- Opening Delimiter -

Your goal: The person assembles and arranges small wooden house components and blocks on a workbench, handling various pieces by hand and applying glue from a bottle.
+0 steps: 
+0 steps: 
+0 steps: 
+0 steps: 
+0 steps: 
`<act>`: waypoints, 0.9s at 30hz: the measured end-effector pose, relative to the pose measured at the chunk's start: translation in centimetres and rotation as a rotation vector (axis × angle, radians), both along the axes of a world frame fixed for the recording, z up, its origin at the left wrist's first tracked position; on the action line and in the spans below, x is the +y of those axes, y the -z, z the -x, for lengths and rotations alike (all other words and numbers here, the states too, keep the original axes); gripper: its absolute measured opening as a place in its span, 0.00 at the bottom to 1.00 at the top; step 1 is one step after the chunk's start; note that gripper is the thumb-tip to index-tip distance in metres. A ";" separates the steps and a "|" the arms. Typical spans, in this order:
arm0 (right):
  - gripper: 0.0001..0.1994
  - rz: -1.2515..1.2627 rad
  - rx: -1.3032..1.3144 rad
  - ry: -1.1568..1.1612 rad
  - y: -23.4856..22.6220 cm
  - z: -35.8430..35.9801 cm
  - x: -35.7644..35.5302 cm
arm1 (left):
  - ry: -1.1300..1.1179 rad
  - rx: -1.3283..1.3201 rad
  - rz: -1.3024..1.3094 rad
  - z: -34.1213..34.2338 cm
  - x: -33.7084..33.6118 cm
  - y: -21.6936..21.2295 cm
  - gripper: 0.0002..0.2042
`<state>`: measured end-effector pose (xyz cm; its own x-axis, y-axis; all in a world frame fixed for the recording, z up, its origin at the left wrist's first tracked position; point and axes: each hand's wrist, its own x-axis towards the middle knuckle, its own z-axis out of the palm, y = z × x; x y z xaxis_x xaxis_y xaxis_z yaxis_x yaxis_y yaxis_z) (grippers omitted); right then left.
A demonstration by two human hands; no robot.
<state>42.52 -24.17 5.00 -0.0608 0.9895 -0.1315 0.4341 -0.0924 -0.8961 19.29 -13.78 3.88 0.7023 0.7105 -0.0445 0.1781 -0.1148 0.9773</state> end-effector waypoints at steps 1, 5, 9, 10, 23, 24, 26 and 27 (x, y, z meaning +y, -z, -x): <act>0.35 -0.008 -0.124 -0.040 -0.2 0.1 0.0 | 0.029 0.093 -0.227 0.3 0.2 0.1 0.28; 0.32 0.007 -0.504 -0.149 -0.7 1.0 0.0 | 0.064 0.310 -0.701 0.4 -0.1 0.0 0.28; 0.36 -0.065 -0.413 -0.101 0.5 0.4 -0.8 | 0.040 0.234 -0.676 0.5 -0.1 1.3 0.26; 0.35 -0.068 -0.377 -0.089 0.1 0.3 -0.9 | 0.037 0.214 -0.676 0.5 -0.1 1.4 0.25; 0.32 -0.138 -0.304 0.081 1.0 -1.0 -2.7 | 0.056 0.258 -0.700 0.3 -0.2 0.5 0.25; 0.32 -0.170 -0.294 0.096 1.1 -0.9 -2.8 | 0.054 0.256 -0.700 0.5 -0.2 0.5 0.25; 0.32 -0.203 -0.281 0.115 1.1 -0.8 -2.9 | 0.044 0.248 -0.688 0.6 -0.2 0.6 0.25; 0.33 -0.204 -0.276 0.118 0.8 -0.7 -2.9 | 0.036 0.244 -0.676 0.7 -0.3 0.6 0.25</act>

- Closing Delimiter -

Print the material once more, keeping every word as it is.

» Exercise solution
Your goal: The person assembles and arranges small wooden house components and blocks on a workbench, handling various pieces by hand and applying glue from a bottle.
+0 steps: 
+0 steps: 
+0 steps: 
+0 steps: 
+0 steps: 
`<act>`: waypoints, 0.9s at 30hz: the measured end-effector pose, relative to the pose measured at the chunk's start: translation in centimetres and rotation as a rotation vector (axis × angle, radians), both along the axes of a world frame fixed for the recording, z up, its origin at the left wrist's first tracked position; on the action line and in the spans below, x is the +y of those axes, y the -z, z the -x, for lengths and rotations alike (all other words and numbers here, the states too, keep the original axes); gripper: its absolute measured opening as a place in its span, 0.00 at the bottom to 1.00 at the top; step 1 is one step after the chunk's start; note that gripper is the thumb-tip to index-tip distance in metres. A ";" separates the steps and a "|" the arms. Typical spans, in this order:
arm0 (right):
  - gripper: 0.0001..0.1994
  - rz: -1.2515..1.2627 rad
  - rx: -1.3032..1.3144 rad
  - ry: -1.1568..1.1612 rad
  - y: -23.4856..22.6220 cm
  - z: -35.8430..35.9801 cm
  - x: -35.7644..35.5302 cm
arm1 (left):
  - ry: -1.1300..1.1179 rad
  - rx: -1.3283..1.3201 rad
  - rz: -1.3024..1.3094 rad
  - z: -34.1213..34.2338 cm
  - x: -33.7084..33.6118 cm
  - y: -21.6936..21.2295 cm
  - gripper: 0.0002..0.2042
`<state>`: measured end-effector pose (xyz cm; its own x-axis, y-axis; all in a world frame fixed for the recording, z up, its origin at the left wrist's first tracked position; point and axes: each hand's wrist, its own x-axis towards the middle knuckle, its own z-axis out of the palm, y = z × x; x y z xaxis_x xaxis_y xaxis_z yaxis_x yaxis_y yaxis_z) (grippers omitted); right then left.
A demonstration by two human hands; no robot.
<state>42.52 -24.17 5.00 -0.0608 0.9895 -0.1315 0.4341 -0.0924 -0.8961 19.29 -13.78 3.88 0.7023 0.7105 -0.0445 0.1781 -0.1148 0.9773</state> end-effector waypoints at steps 1, 5, 9, 10, 23, 24, 26 and 27 (x, y, z meaning +y, -z, -x): <act>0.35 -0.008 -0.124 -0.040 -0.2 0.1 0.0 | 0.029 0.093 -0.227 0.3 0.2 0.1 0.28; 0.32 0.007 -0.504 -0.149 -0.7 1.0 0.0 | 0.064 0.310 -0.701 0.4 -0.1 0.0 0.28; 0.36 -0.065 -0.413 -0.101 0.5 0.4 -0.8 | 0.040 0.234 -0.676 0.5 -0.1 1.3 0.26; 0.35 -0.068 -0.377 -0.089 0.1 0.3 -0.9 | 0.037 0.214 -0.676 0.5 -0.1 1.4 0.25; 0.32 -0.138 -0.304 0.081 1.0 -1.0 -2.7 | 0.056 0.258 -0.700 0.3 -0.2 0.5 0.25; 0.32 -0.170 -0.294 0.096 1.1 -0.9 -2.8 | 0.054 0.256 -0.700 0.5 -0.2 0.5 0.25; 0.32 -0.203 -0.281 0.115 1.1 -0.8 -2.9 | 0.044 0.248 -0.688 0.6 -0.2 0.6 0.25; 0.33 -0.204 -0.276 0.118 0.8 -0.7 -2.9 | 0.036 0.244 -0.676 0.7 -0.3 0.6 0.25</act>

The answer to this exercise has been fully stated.